*Instructions for the task*
Return every line below in which "green" appears.

Materials provided: Begin

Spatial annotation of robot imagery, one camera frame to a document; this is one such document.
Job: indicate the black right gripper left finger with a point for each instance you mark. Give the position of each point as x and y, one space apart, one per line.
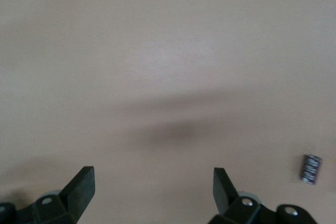
78 190

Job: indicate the dark cylindrical capacitor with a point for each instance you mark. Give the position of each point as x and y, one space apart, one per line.
311 169

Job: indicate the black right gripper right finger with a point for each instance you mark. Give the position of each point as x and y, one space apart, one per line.
225 195

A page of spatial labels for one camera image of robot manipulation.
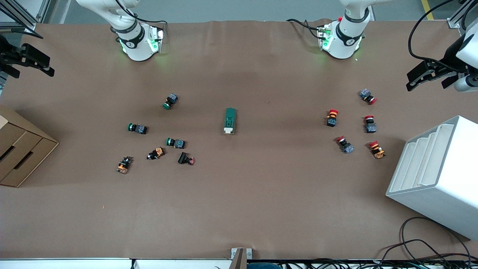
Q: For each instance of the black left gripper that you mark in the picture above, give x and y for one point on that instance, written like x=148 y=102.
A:
x=449 y=56

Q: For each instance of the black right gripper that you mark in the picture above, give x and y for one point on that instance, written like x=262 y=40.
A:
x=8 y=55

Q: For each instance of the green load switch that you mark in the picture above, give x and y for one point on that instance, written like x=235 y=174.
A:
x=229 y=119

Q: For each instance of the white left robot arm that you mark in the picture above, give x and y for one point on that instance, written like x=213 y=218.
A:
x=347 y=37

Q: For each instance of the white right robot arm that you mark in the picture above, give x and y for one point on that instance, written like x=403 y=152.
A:
x=136 y=41

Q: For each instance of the red push button blue block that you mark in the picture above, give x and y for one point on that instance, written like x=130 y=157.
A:
x=365 y=94
x=348 y=148
x=371 y=128

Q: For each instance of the brown cardboard box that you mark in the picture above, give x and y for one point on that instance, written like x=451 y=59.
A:
x=22 y=149

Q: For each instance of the red push button orange block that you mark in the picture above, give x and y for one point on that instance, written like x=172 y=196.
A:
x=378 y=152

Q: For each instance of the white stepped plastic rack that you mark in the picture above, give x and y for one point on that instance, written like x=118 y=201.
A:
x=440 y=186

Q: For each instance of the red yellow emergency stop button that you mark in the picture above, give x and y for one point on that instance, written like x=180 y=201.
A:
x=331 y=120

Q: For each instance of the green push button blue block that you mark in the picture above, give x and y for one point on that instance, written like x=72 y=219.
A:
x=171 y=99
x=178 y=143
x=140 y=129

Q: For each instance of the white table edge strip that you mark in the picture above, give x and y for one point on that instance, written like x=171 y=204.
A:
x=74 y=264

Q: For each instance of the brown paper table cover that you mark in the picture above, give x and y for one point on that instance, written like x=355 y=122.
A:
x=261 y=186

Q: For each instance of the aluminium frame profile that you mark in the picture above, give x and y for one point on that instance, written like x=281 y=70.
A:
x=453 y=23
x=15 y=25

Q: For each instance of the black selector switch orange block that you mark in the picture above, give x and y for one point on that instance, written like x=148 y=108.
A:
x=123 y=166
x=157 y=152

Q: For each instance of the black switch red lens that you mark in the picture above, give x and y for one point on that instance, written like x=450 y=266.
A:
x=183 y=158

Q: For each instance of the aluminium bracket with post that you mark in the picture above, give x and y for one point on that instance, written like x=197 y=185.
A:
x=241 y=257

Materials provided: End

*Worked solution*
Q: For each instance of the green load switch that you mark in the picture above, give x and y for one point on that instance, written like x=235 y=174.
Q: For each instance of the green push button blue block that you mark in the picture above, give x and y for one point on that instance, written like x=72 y=219.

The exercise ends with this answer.